Transcribe the data exactly. Leave nothing out.

>>>>>

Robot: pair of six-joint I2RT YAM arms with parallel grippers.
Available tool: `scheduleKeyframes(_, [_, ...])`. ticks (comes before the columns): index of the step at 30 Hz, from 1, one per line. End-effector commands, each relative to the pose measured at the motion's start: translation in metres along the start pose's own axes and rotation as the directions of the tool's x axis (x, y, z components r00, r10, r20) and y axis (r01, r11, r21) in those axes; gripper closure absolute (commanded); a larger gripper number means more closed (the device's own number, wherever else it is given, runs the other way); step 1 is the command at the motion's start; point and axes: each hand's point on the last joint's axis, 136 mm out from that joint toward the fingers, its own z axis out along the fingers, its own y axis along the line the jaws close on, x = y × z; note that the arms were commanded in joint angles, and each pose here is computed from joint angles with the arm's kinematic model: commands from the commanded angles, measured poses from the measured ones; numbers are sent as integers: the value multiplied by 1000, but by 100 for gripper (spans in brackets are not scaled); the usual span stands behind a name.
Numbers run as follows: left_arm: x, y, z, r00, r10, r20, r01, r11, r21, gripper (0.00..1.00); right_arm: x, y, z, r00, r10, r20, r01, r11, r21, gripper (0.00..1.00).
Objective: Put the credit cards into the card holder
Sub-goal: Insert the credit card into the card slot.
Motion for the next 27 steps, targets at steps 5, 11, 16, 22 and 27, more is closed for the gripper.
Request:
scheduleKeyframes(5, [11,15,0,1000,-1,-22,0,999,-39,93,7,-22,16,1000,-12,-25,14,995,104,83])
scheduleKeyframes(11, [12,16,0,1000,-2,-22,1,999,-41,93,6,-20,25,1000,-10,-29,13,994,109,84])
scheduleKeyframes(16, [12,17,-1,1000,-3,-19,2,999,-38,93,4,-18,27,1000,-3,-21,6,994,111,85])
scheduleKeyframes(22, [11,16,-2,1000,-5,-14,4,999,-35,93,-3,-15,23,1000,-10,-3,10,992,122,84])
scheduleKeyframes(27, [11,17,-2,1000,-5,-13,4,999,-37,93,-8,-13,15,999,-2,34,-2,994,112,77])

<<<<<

[Completed task]
Robot: pair of six-joint I2RT YAM arms with parallel grippers.
Available tool: `scheduleKeyframes(_, [_, ...])`. ticks (comes before the columns): index of the step at 30 Hz, from 1, one per line. End-effector commands, each relative to the pose measured at the motion's start: translation in metres along the start pose's own axes and rotation as the directions of the tool's x axis (x, y, z components r00, r10, r20) and y axis (r01, r11, r21) in those axes; gripper closure absolute (commanded); a larger gripper number means more closed (the device's own number, wherever else it is given, runs the other way); step 1 is the command at the motion's start; point and axes: each hand's point on the last joint's axis, 136 mm out from that joint toward the fingers, its own z axis out along the fingers, its own y axis along the line the jaws close on, x = y × z; note that the arms were commanded in joint angles, and each pose here is computed from joint angles with the arm's kinematic model: commands from the commanded angles, measured poses from the measured ones; numbers are sent as integers: the value multiplied by 1000, but by 100 for gripper (spans in brackets are not scaled); the usual span stands behind a name.
Numbers run as follows: left_arm: x, y, z, r00, r10, r20, r01, r11, r21, gripper (0.00..1.00); right_arm: x, y, z, r00, r10, r20, r01, r11, r21, gripper (0.00..1.00).
Objective: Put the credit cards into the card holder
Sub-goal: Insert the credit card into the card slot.
Motion for the next 27 steps, targets at steps 5, 11, 16, 22 and 27, more is closed for the gripper.
Request:
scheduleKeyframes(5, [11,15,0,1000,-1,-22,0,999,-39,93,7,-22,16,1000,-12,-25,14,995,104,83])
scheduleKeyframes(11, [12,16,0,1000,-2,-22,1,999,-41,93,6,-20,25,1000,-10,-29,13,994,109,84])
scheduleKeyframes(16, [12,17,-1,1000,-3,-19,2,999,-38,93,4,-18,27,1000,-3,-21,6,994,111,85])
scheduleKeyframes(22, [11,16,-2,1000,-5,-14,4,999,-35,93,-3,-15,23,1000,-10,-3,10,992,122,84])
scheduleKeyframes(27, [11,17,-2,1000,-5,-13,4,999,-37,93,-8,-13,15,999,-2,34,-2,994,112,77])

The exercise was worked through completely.